Assessing the Influence of Proton Pump Inhibitors on Clinical Outcomes in Hormone Receptor-Positive Metastatic Breast Cancer Patients Receiving CDK4/6 Inhibitors: Evidence from a Ribociclib-Dominant Cohort

Erul, Enes; ÖKSÜZ, NEJAT; AKKUŞ, ERMAN; KUBİLAY TOLUNAY, PINAR; KÖKSOY, ELİF; YAŞAR, HATİME

doi:10.3390/medicina61111960

Assessing the Influence of Proton Pump Inhibitors on Clinical Outcomes in Hormone Receptor-Positive Metastatic Breast Cancer Patients Receiving CDK4/6 Inhibitors: Evidence from a Ribociclib-Dominant Cohort

Erul E., ÖKSÜZ N. E., AKKUŞ E., KUBİLAY TOLUNAY P., KÖKSOY E. B., YAŞAR H. A.

Medicina (Kaunas, Lithuania), cilt.61, sa.11, 2025 (SCI-Expanded, Scopus)

Yayın Türü: Makale / Tam Makale
Cilt numarası: 61 Sayı: 11
Basım Tarihi: 2025
Doi Numarası: 10.3390/medicina61111960
Dergi Adı: Medicina (Kaunas, Lithuania)
Derginin Tarandığı İndeksler: Science Citation Index Expanded (SCI-EXPANDED), Scopus, Directory of Open Access Journals
Anahtar Kelimeler: bioavailability, CDK4/6 inhibitors, drug–drug interactions, endocrine therapy, HR-positive/HER2-negative metastatic breast cancer, palbociclib, progression-free survival, proton pump inhibitors, real-world observational study, ribociclib
Ankara Üniversitesi Adresli: Evet

Özet

Background and Objectives: Endocrine therapy combined with CDK4/6 inhibitors are widely recognized as the standard first-line approach for treating hormone receptor-positive HER2-negative (HR+/HER2-) metastatic breast cancer (mBC).

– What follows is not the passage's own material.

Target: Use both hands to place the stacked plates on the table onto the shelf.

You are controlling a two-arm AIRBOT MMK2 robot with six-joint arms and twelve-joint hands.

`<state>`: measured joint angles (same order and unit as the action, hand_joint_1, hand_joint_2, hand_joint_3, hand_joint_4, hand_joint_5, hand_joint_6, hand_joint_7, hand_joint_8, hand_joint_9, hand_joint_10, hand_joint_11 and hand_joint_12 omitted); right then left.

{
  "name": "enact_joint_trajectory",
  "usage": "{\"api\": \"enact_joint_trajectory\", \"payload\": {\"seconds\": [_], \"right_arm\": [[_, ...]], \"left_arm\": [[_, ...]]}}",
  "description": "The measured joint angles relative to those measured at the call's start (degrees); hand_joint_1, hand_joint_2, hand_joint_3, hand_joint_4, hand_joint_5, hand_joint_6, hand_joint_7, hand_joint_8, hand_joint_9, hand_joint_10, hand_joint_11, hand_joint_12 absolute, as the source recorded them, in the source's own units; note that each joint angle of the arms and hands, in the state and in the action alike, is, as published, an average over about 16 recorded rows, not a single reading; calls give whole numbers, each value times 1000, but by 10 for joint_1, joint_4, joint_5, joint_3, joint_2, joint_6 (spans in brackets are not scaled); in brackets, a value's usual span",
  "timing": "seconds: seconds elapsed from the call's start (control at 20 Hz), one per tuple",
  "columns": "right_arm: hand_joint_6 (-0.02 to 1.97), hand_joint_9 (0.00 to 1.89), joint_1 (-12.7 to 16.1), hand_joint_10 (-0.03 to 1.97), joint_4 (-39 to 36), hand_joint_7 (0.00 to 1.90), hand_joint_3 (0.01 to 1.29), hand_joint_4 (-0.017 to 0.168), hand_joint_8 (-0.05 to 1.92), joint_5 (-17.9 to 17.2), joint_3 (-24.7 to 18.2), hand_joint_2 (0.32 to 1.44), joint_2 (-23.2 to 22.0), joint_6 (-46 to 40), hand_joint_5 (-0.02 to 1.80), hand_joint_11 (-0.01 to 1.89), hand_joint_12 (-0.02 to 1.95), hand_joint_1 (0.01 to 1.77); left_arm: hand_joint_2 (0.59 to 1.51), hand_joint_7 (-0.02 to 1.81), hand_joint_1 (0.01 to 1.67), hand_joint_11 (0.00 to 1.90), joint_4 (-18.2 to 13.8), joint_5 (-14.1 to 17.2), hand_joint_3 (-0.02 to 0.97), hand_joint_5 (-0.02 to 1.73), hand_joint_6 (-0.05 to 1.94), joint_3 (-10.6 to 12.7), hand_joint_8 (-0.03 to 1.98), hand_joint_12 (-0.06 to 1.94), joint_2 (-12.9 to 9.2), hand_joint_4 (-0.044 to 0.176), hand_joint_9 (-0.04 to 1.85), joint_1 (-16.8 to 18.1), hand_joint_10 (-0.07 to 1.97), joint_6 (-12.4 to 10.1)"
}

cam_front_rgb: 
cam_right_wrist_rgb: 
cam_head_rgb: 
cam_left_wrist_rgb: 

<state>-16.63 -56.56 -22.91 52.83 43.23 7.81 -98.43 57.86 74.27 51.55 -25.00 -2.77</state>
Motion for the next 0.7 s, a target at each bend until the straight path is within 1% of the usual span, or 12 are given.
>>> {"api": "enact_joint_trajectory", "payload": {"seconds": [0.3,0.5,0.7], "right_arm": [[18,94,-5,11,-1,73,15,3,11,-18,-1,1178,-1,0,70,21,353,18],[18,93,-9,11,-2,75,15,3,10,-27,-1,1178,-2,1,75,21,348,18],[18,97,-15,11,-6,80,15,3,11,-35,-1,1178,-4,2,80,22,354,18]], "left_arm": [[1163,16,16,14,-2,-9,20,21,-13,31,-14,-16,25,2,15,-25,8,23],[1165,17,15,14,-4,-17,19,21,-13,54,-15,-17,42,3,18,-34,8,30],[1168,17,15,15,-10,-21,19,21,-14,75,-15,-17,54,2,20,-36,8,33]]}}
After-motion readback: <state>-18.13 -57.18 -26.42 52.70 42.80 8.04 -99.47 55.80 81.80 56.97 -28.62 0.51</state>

Nonetheless, potential pharmacokinetic interactions-particularly with proton pump inhibitors (PPIs)-have raised concerns about reduced drug bioavailability and compromised therapeutic efficacy. Materials and Methods: This retrospective analysis included 92 patients with HR+/HER2- mBC who received either ribociclib or palbociclib between 2019 and 2024 at a single tertiary care center. Patients were stratified according to whether they were concurrently using PPIs during CDK4/6 inhibitor treatment. The primary endpoint assessed was progression-free survival (PFS). The study population was dominated by ribociclib users, and the results primarily apply to ribociclib; the palbociclib analyses are descriptive only due to the very small numbers (n = 6). Results: The median PFS was significantly shorter in patients who received concomitant PPI therapy compared with those who did not (5.6 vs. 24.4 months; p < 0.001). Multivariable analysis identified PPI use, endocrine resistance, and the presence of three or more metastatic sites as independent predictors of reduced PFS. In the ribociclib-only cohort (n = 86), the association persisted (adjusted HR 6.36, 95% CI 3.02-13.37, p < 0.001). No notable differences in toxicity profiles were observed between the groups. Conclusions: In this ribociclib-dominant real-world cohort, concomitant PPI use was associated with shorter PFS, and the findings primarily apply to ribociclib. Given the potential for confounding by the indication/comorbidity inherent to retrospective studies, the results should be interpreted as associational. These data support the cautious use of non-essential PPIs during ribociclib therapy and underscore the need for prospective agent-specific pharmacokinetic studies.